Falls es die Bedingungen erlauben, sollte man soziale Kontakte im Freundeskreis oder im Sport pflegen. (Symbolbild)
Falls es die Bedingungen erlauben, sollte man soziale Kontakte im Freundeskreis oder im Sport pflegen. (Symbolbild)  © imago images/Westend61

• ... im Homeoffice:

"Wenn es möglich ist, sollte man versuchen, auch mal ein berufliches Meeting in Präsenz durchzuführen. Es werden alle merken, wie befreiend es ist, wenn man die anderen mal nicht nur als briefmarkengroße Bilder auf dem Bildschirm sieht", sagt der Diplom-Psychologe. Außerdem sollte man soziale Kontakte im Freundeskreis oder beim Sport pflegen.

• ... in Quarantäne:

"Durch die zeitliche Begrenzung fällt es uns schon mal unheimlich leichter, damit umzugehen. Ich empfehle, das ganz bewusst zu nutzen. Am besten sollte man sich tageweise aufschreiben, was man sich vornimmt, zum Beispiel den Dachboden zu entrümpeln oder ein neues Kochrezept auszuprobieren", rät Hendrik Berth. So könnte man aus der Zwangs-Auszeit noch einen Gewinn ziehen. Des Weiteren ist der Austausch mit Freunden und Bekannten per Telefon oder Videochat wichtig.

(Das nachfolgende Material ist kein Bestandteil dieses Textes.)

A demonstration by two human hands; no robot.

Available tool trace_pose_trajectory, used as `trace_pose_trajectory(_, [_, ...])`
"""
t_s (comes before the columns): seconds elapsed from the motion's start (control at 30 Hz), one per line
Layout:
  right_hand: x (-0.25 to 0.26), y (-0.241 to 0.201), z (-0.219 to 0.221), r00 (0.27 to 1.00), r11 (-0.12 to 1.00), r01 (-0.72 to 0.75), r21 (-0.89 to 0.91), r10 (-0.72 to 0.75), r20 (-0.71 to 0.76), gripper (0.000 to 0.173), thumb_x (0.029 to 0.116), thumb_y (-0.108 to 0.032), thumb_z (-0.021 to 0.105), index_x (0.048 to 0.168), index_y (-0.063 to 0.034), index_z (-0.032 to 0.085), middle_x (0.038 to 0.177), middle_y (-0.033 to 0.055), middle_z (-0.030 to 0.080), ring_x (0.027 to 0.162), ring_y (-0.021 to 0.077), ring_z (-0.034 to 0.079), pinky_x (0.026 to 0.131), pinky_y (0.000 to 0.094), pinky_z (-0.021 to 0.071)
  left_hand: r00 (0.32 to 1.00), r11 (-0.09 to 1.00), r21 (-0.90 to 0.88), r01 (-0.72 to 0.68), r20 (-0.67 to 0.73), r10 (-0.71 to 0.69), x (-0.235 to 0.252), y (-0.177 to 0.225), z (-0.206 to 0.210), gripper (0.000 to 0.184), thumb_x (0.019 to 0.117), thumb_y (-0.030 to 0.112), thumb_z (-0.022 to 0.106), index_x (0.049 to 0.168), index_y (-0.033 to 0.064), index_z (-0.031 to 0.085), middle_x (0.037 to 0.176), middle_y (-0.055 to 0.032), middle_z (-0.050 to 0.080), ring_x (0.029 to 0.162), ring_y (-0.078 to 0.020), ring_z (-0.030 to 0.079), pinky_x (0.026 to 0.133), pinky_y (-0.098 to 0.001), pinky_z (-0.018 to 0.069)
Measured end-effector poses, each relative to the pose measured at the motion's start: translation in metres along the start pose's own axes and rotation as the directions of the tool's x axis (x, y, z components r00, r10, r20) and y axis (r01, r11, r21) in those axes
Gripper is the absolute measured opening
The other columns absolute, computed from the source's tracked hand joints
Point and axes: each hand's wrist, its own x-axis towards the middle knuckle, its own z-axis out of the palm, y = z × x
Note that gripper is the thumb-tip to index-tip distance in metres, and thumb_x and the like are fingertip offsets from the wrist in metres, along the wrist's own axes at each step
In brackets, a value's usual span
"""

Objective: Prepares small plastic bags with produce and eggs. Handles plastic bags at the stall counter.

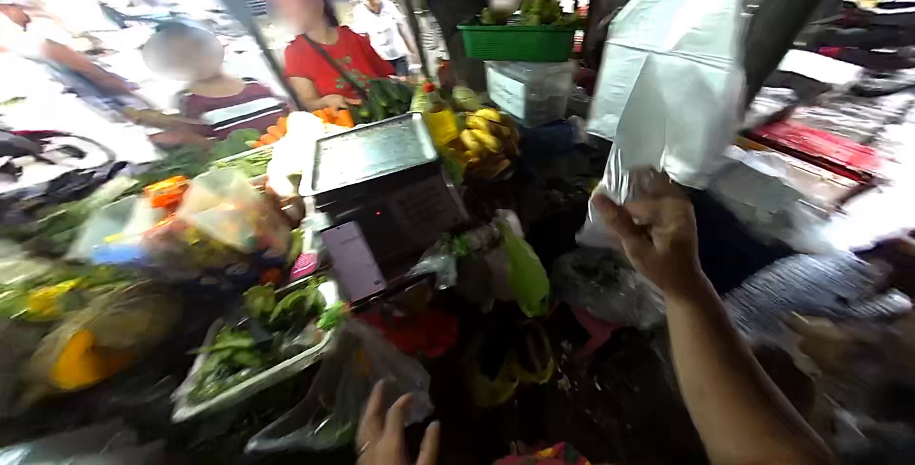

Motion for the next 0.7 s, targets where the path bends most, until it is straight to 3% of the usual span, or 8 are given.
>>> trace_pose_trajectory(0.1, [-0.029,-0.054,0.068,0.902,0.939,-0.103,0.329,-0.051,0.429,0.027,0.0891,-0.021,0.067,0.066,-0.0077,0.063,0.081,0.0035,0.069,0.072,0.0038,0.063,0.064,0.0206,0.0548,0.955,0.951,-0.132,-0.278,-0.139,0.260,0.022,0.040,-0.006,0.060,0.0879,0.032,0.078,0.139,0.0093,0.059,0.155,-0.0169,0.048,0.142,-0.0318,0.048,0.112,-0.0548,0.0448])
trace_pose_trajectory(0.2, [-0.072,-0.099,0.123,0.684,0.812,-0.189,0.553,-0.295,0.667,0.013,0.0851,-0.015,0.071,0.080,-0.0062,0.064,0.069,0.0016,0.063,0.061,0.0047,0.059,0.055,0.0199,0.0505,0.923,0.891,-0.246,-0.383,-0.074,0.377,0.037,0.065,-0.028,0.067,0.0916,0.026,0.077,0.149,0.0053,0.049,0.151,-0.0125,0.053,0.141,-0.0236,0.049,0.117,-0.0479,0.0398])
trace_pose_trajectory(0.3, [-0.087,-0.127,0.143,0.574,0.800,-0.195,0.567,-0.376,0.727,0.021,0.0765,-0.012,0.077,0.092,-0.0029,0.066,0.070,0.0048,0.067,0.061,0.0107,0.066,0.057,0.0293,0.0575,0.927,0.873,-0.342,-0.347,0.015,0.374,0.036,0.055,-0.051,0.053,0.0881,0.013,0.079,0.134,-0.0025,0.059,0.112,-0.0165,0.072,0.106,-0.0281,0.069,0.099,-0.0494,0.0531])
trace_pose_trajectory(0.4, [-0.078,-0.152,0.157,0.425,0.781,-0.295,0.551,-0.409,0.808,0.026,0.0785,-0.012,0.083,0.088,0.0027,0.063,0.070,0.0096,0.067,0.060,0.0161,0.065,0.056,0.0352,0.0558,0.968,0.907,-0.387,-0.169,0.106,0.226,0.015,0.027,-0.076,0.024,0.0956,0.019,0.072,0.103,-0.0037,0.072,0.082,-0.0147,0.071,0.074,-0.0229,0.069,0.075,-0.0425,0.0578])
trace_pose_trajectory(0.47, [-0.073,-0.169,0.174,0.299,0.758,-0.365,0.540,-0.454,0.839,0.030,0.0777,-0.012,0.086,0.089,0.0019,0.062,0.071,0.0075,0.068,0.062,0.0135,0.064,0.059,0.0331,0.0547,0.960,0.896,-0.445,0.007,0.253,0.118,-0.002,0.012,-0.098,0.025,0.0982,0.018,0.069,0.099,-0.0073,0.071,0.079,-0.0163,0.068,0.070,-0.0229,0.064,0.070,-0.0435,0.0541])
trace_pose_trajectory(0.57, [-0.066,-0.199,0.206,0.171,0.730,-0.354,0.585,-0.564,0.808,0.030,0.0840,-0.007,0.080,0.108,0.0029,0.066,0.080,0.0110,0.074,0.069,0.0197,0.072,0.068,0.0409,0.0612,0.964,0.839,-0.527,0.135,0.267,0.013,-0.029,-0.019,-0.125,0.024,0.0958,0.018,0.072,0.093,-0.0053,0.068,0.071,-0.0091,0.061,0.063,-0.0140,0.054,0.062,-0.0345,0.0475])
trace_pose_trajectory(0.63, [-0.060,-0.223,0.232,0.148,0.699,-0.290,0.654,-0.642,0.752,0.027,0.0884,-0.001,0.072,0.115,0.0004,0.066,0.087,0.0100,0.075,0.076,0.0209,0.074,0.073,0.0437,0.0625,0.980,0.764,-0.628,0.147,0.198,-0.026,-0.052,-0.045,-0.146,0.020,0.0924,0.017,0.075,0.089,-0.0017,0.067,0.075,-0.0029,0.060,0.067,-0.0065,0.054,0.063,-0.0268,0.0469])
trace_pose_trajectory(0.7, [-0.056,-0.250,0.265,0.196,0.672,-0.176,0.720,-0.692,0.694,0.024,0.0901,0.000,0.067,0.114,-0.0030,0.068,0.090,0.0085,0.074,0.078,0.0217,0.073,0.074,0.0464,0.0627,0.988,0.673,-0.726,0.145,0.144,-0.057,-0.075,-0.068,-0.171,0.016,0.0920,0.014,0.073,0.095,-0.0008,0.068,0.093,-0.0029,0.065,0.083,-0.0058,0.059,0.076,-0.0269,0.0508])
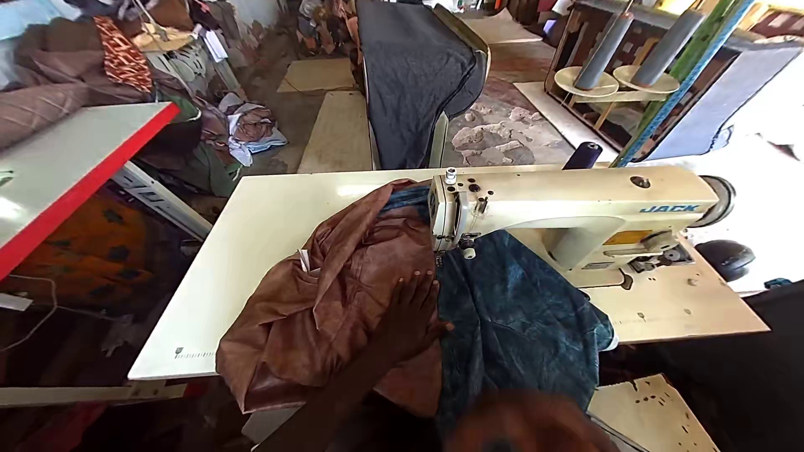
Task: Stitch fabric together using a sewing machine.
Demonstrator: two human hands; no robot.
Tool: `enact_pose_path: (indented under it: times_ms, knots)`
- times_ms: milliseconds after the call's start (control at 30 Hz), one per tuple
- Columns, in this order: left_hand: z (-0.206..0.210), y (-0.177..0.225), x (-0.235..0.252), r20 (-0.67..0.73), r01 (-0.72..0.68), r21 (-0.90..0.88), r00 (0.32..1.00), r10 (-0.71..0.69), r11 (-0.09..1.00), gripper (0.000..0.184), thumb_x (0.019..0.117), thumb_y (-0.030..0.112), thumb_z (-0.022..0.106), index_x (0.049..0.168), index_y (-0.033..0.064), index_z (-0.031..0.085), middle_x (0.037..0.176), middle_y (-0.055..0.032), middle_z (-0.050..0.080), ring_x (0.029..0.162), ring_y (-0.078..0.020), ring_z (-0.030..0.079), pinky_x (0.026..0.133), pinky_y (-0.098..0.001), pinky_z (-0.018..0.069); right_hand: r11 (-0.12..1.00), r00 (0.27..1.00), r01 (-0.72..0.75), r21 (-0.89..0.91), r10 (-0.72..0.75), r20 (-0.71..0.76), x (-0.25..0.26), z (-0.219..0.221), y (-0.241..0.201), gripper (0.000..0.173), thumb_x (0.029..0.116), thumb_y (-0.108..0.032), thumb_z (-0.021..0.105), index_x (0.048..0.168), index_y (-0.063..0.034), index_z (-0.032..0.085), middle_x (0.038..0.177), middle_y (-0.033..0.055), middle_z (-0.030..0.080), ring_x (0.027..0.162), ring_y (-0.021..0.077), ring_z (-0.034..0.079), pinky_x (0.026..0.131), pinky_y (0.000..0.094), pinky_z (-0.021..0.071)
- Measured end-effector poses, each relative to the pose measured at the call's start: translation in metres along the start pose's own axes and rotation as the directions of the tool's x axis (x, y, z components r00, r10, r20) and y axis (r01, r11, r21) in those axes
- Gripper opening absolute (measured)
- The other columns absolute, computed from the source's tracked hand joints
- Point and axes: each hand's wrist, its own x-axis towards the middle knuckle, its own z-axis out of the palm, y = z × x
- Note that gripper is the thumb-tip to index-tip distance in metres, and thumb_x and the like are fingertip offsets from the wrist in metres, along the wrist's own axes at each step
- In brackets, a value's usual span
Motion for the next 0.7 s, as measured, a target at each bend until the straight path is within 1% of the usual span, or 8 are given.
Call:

• ... mit Kindern zu Hause:

"Es bleibt die Möglichkeit, wenn es im Umfeld oder im Haus noch Kinder gibt, diese einzuladen oder gelegentlich auch ein oder zwei Kinder aus der Klasse. Kinder brauchen den Austausch mit anderen Kindern", sagt der Experte. "Wenn das nicht geht, dann kann man versuchen, es dem Kind in der Familie angenehmer zu machen, zum Beispiel mehr gemeinsam zu machen und mehr Zuwendung zu geben." Auch hier kann Telefonieren oder Skypen mit Freunden helfen.

• ... im Pflegeheim:

"Wir wissen, dass gerade alte Menschen, die schon kognitiv ein bisschen eingeschränkt sind, ohne Besuch sehr schnell weitere kognitive Fähigkeiten verlernen." Deshalb sei Besuch extrem wichtig und sollte so lange wie möglich aufrechterhalten werden - notfalls am Fenster oder hinter einer Scheibe. "Hauptsache, kurzfristig mal sehen." Außerdem sollten Familienbilder im Zimmer stehen und das Heim Unterhaltung anbieten.

• ... im Krankenhaus:

Prof. Hendrik Berth empfiehlt, sich jeden Tag einen festen Termin zum Telefonieren oder Videochatten auszumachen. "So kann man sich auf diesen Termin freuen." Darüber hinaus kann man auch mal vorm Fenster winken oder Kleinigkeiten zukommen lassen, um den Kontakt aufrechtzuerhalten.

Diese Menschen sind oft einsam

Zu Hause "eingesperrt" zu sein, macht einsam und schlimmstenfalls krank. (Symbolbild)
Zu Hause "eingesperrt" zu sein, macht einsam und schlimmstenfalls krank. (Symbolbild)  © 123RF / Tatyana Tomsickova

"Es kann prinzipiell jeden betreffen, in allen Altersgruppen", meint Prof. Berth. Aber es gibt vor allem drei Risikogruppen:

• Junge Erwachsene, die für ihre Berufsausbildung in eine andere Stadt ziehen oder sich zum Ende der Berufsausbildung neu orientieren und die Karriere weit weg von zu Hause starten.

• Menschen im mittleren Alter (40-60 Jahre), wenn es häufig zu Trennungen kommt. Dann lösen sich oft nicht nur Paar-, sondern auch Freundesbeziehungen auf.

• Menschen ab dem Rentenalter, weil Partner und Freunde versterben.